#' Optimize the trend filtering hyperparameter (by V-fold cross validation)
#'
#' @description \loadmathjax{} \code{cv.trendfilter} performs V-fold cross
#' validation to estimate the random-input squared error of a trend filtering
#' estimator on a grid of values for the hyperparameter \code{gamma}, and
#' returns the full error curve and the optimized trend filtering estimate
#' within a larger list with useful ancillary information.
#' @param x The vector of observed values of the input variable (a.k.a. the
#' predictor, covariate, explanatory variable, regressor, independent variable,
#' control variable, etc.)
#' @param y The vector of observed values of the output variable (a.k.a. the
#' response, target, outcome, regressand, dependent variable, etc.).

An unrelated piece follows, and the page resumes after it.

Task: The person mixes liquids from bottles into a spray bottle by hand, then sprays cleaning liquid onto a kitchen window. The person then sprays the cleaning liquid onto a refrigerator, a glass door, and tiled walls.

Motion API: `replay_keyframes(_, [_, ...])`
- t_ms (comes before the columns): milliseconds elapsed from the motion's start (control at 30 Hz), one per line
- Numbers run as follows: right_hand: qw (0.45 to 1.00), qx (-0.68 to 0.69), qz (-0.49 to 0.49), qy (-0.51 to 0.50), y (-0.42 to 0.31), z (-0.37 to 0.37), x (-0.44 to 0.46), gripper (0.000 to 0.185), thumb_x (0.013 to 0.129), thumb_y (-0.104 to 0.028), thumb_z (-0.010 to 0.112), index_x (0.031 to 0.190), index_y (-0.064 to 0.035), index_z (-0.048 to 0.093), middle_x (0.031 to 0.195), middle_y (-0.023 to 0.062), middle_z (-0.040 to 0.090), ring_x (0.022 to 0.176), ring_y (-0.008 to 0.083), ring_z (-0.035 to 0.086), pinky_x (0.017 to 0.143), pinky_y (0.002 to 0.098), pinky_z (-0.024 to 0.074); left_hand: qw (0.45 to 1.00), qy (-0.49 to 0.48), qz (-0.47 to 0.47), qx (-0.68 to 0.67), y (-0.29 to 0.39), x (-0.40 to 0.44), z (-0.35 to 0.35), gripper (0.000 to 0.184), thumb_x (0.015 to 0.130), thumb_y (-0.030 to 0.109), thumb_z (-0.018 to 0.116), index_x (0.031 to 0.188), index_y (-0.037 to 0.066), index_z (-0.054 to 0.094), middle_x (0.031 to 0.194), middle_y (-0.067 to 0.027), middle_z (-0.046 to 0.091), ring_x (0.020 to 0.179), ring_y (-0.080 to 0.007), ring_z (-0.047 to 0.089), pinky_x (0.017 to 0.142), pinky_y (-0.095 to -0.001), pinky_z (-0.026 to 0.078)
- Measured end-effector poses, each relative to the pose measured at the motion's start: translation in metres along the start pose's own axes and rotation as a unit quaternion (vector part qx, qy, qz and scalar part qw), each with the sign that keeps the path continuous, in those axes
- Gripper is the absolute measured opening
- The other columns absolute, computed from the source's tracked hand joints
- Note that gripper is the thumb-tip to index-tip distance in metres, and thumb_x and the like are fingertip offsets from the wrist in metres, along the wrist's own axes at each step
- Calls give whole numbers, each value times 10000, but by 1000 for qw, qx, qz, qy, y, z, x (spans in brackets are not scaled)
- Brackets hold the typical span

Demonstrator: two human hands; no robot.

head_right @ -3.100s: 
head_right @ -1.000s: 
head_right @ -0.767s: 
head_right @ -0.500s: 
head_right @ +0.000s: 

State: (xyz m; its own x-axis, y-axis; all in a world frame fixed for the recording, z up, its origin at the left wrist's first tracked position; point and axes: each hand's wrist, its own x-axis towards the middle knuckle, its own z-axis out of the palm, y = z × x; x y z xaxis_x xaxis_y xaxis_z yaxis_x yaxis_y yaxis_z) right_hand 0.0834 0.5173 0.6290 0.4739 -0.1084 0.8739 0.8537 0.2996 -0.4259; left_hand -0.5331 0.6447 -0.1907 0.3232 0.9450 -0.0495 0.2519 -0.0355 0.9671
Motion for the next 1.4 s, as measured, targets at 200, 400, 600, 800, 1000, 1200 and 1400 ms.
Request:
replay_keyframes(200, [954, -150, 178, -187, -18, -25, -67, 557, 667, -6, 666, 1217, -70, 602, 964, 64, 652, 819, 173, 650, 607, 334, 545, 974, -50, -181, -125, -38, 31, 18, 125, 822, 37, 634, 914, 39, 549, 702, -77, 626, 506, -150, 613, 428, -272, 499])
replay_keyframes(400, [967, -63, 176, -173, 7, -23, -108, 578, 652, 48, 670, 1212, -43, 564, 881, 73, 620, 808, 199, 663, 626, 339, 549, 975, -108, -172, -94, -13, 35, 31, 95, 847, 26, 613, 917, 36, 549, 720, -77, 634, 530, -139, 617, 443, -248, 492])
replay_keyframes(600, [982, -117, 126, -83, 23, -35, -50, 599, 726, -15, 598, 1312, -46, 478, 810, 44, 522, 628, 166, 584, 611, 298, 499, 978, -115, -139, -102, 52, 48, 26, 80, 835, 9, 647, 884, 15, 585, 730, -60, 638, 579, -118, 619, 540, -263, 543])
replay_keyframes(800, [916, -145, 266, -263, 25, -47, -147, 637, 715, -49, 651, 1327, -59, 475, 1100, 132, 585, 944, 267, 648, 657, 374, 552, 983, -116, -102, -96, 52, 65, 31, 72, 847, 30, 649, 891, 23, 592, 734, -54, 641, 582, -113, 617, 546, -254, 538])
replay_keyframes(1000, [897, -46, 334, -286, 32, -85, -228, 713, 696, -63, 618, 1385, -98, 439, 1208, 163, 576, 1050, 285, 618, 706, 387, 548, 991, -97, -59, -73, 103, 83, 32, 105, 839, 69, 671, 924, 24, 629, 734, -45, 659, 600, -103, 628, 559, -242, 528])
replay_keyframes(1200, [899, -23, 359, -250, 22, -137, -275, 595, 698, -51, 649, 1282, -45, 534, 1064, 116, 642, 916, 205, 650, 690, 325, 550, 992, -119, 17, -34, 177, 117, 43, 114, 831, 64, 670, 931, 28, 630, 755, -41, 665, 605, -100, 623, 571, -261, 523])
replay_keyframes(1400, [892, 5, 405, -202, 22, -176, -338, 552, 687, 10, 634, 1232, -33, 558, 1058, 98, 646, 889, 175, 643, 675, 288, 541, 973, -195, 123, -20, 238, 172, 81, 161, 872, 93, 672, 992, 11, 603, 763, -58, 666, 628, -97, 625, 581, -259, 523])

#' @param weights A vector of weights for the observed outputs. These are
#' defined as \code{weights = 1 / sigma^2}, where \code{sigma} is a vector of
#' standard errors of the uncertainty in the output measurements. \code{weights}
#' should either have length equal to 1 (corresponding to observations with a
#' constant (scalar) variance of \code{sigma = 1/sqrt(weights)}) or length equal
#' to \code{length(y)} (i.e. general heteroskedastic noise).
#' @param k The degree of the trend filtering estimator. Defaults to
#' \code{k=2} (quadratic trend filtering). Must be one of \code{k = 0,1,2,3},
#' although \code{k=3} is discouraged due to algorithmic instability (and is
#' visually indistinguishable from \code{k=2} anyway).
#' @param ngammas Integer. The number of trend filtering hyperparameter values
#' to run the grid search over.
#' @param gammas Overrides \code{ngammas} if passed. A user-supplied vector of
#' trend filtering hyperparameter values to run the grid search over. It is
#' advisable to let the vector be equally-spaced in log-space and provided in
#' descending order. The function output will contain the sorted hyperparameter
#' vector regardless of the input ordering, and all related output objects
#' (e.g. the \code{errors} vector) will correspond to the sorted ordering.
#' Unless you know what you are doing, it is best to leave this \code{NULL}.
#' validation.
#' @param V The number of folds the data are split into for the V-fold cross
#' validation. Defaults to \code{V=5} (recommended).
#' @param validation.error.type Type of error to optimize during cross
#' validation. One of \code{c("WMAE","WMSE","MAE","MSE")}, i.e. mean-absolute
#' deviations error, mean-squared error, and their weighted counterparts.
#' If \code{weights = NULL}, then the weighted and
#' unweighted counterparts are equivalent. In short, weighting helps combat
#' heteroskedasticity and absolute error decreases sensitivity to outliers.
#' Defaults to \code{"WMAE"}.
#' @param nx.eval The length of the equally-spaced input grid to evaluate the
#' evaluate the optimized trend filtering estimate on.
#' @param x.eval Overrides \code{nx.eval} if passed. A user-supplied grid of
#' inputs to evaluate the optimized trend filtering estimate on.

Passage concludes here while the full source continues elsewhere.